# Escambia flooding



## CatHunter (Dec 31, 2008)

Dont know if the gaged is broken or not but tomorrow they say the river will be flowing at 15 knots and be at 15 feet can any one confirm this? i know its alot of rain coming down but damn 15 knots thats faster then my old 14foot boat would go with its 15hp on it..


----------



## DVR6 (Jan 28, 2009)

The flow is measured in Kilo(1000) Cubic Feet Per Second not Knots. At 15 feet Escambia River is still under flood stage, but not by much.


----------



## CatHunter (Dec 31, 2008)

ahh i gotcha that makes more sense but it still sounds like iam not messing with that river this weekend


----------



## Hound_dog (Dec 18, 2010)

Come across the highway 4 bridge twice today and it seemed to be rising pretty fast. Seems it does it every year around this time now.


----------



## Grassflatsfisher (Oct 3, 2007)

Went over the Conecuh river in brewton-turns into escambia river once in Fl. It was way up compared to Monday. Id say it was 10-12ft high.


----------



## CatHunter (Dec 31, 2008)

yes the highest iv seen it in over two years


----------



## L4570 (Oct 19, 2010)

when you turn to the right off highway 4 at Berrydale and go up into Alabama, what river is that right before you get into brewton??


----------



## Hound_dog (Dec 18, 2010)

It's the escambia river, but in Alabama I believe it's called conecuh river.

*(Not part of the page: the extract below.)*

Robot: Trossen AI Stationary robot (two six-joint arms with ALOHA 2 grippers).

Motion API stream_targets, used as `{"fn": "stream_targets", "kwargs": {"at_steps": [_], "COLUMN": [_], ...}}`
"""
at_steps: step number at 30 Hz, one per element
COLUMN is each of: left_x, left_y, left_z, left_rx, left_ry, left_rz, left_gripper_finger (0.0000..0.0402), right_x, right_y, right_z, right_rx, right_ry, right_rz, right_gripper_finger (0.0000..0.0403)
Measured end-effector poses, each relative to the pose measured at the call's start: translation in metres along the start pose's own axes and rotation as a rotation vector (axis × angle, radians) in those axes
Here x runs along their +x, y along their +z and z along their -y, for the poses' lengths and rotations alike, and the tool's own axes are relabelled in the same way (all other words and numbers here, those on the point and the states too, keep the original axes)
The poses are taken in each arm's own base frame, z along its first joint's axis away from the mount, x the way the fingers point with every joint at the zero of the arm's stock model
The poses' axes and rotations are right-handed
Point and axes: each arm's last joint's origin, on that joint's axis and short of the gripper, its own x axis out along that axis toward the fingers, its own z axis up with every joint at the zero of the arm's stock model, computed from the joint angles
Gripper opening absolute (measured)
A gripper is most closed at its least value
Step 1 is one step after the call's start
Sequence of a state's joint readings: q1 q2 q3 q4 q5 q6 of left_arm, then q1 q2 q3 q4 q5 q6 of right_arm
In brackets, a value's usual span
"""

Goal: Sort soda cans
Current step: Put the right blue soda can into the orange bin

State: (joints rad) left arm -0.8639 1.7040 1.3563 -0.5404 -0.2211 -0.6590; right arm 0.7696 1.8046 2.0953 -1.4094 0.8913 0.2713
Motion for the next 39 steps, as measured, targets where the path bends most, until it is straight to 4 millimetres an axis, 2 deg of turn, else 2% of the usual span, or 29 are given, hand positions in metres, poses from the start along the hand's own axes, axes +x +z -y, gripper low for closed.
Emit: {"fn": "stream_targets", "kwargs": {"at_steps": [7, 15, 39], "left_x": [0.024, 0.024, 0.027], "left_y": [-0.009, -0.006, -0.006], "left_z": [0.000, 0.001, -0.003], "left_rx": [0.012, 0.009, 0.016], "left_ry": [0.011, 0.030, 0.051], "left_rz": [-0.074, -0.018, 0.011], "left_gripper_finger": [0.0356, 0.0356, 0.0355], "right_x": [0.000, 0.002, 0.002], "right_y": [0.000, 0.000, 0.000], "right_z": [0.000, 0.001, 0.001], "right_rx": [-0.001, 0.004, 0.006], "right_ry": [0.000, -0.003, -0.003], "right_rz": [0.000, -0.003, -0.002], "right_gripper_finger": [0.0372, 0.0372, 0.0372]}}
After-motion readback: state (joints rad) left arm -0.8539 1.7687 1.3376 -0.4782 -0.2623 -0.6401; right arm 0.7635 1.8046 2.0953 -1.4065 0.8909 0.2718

Same one though.


----------



## kevin32435 (Apr 17, 2008)

Does anyone know why Alabama calls it the Conecuh River and Florida calls it the Escambia?


----------



## sealark (Sep 27, 2007)

Wirelessly posted

Maybe counties!!


----------



## CatHunter (Dec 31, 2008)

politics couldn't agree on one name from state to state


----------



## kevin32435 (Apr 17, 2008)

Okay I was just curious I see where there is a Escambia creek that feeds in to the river I don't see how a river can be overtaken by a creek Figured there was some political reason. I don't see the big deal if this is the case


----------



## L4570 (Oct 19, 2010)

Hows the fishing in that area, I have fished the Conecuh below Gant Lake and did pretty well but I've never fished around Brewton. Right now I'm mostly looking for crappie. Thanks


----------



## CatHunter (Dec 31, 2008)

With the right conditions its great


----------